Ohio State is in the process of revising websites and program materials to accurately reflect compliance with the law. While this work occurs, language referencing protected class status or other activities prohibited by Ohio Senate Bill 1 may still appear in some places. However, all programs and activities are being administered in compliance with federal and state law.

Seminar: Mauricio Sadinle

Department of Statistics Seminar Series
January 26, 2017
All Day
209 W. Eighteenth Ave. (EA), Room 170

Title

A Bayesian Partitioning Approach to Duplicate Detection and Record Linkage

Speaker

Mauricio Sadinle, Duke University

Abstract

Record linkage techniques allow us to combine different sources of information from a common population in the absence of unique identifiers. Linking multiple files is an important task in a wide variety of applications, since it permits us to gather information that would not be otherwise available, or that would be too expensive to collect. In practice, an additional complication appears when the data files to be linked contain duplicates. Traditional approaches to duplicate detection and record linkage output independent decisions on the co-reference status of each pair of records, which leads to non-transitive decisions that have to be reconciled in some ad-hoc fashion.
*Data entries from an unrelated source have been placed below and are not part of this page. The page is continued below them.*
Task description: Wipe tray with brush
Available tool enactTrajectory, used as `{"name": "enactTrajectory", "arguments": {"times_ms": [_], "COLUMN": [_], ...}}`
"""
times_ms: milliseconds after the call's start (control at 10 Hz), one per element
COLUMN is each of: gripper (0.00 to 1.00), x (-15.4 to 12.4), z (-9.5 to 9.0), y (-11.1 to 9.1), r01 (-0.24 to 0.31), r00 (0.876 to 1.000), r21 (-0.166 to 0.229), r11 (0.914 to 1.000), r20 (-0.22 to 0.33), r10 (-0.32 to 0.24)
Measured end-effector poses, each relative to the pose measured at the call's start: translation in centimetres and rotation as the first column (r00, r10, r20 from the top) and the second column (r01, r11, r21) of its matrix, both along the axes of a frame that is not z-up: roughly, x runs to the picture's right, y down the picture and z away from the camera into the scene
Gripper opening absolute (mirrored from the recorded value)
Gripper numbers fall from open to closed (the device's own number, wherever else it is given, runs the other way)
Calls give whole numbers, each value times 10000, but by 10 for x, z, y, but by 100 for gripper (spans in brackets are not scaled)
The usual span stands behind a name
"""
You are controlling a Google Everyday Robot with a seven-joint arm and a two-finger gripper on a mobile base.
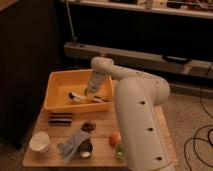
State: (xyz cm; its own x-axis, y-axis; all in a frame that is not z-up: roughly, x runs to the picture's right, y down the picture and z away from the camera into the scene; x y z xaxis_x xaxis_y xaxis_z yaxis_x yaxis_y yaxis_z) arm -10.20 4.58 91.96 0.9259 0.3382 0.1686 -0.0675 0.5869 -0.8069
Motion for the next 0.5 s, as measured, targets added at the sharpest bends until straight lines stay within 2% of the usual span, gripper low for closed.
{"name": "enactTrajectory", "arguments": {"times_ms": [300, 500], "gripper": [0, 0], "x": [3, -14], "z": [18, 25], "y": [-48, -63], "r01": [88, 194], "r00": [9988, 9981], "r21": [437, 530], "r11": [9990, 9984], "r20": [-490, -586], "r10": [-67, -163]}}
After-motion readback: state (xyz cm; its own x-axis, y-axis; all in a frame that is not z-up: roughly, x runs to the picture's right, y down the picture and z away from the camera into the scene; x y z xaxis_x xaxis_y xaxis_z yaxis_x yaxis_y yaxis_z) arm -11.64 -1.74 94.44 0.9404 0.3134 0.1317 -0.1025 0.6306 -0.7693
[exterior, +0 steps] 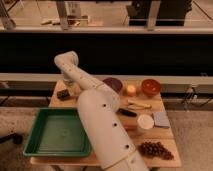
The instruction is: Place eraser in paper cup
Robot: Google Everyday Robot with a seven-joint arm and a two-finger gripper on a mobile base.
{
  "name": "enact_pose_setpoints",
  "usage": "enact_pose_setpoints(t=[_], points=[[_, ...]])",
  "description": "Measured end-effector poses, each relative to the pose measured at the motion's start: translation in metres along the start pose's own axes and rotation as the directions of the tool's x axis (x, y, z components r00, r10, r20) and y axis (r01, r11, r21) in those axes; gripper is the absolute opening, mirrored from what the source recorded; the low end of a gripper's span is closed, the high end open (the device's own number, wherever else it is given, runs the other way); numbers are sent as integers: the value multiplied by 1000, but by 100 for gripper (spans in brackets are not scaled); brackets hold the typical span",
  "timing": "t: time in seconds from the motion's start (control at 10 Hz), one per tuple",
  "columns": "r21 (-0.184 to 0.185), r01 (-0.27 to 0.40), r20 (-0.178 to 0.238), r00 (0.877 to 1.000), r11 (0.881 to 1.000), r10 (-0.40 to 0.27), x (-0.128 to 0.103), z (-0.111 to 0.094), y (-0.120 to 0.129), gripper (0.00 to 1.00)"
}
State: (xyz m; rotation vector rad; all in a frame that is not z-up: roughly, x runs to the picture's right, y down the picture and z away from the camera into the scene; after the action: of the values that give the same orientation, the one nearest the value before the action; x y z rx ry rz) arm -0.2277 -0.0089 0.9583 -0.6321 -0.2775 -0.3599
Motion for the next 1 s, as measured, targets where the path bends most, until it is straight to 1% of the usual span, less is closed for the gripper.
enact_pose_setpoints(t=[0.3, 0.5, 0.6, 0.7, 0.8, 1.0], points=[[52, -59, 0, 998, 997, 59, 26, -47, 16, 36], [71, -79, 0, 997, 994, 79, 31, -64, 30, 36], [85, -92, 1, 996, 992, 92, 36, -80, 41, 36], [97, -103, -7, 995, 990, 104, 45, -91, 50, 36], [111, -120, -12, 992, 987, 122, 56, -107, 67, 36], [135, -151, -16, 988, 979, 154, 74, -125, 92, 36]])
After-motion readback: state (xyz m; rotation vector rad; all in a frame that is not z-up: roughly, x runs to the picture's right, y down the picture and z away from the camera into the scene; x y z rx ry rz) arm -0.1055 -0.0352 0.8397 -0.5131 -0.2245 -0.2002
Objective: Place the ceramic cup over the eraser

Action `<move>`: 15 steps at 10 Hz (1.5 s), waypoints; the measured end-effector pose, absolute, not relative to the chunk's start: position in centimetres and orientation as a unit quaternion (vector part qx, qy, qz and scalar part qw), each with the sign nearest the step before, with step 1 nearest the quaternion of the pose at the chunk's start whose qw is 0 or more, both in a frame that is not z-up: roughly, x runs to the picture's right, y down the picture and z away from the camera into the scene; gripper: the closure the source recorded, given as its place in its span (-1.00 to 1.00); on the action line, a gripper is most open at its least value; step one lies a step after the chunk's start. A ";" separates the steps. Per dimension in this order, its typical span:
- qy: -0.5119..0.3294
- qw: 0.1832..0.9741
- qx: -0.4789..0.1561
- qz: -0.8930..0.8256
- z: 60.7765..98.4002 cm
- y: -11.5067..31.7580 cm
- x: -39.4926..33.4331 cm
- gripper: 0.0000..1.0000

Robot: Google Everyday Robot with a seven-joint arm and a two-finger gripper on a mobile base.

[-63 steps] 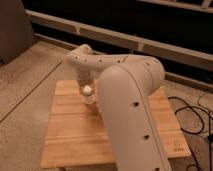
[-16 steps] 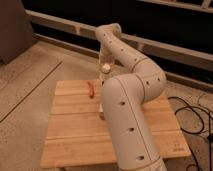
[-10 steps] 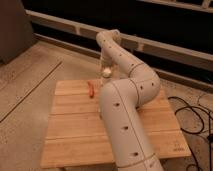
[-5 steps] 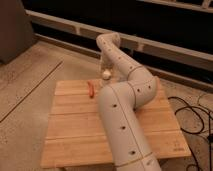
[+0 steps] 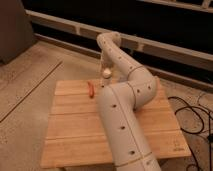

The joint task of linking multiple data files and finding duplicate records within them can be alternatively posed as partitioning the data files into groups of co-referent records. We present an approach that targets this partition as the parameter of interest, thereby ensuring transitive decisions. Our Bayesian implementation allows us to incorporate prior information on the reliability of the fields in the data files, which is especially useful when no training data are available, and it also provides a proper account of the uncertainty in the duplicate detection and record linkage decisions. We show how this uncertainty can be incorporated in certain models for population size estimation using a case study on human rights violations during the civil war of El Salvador.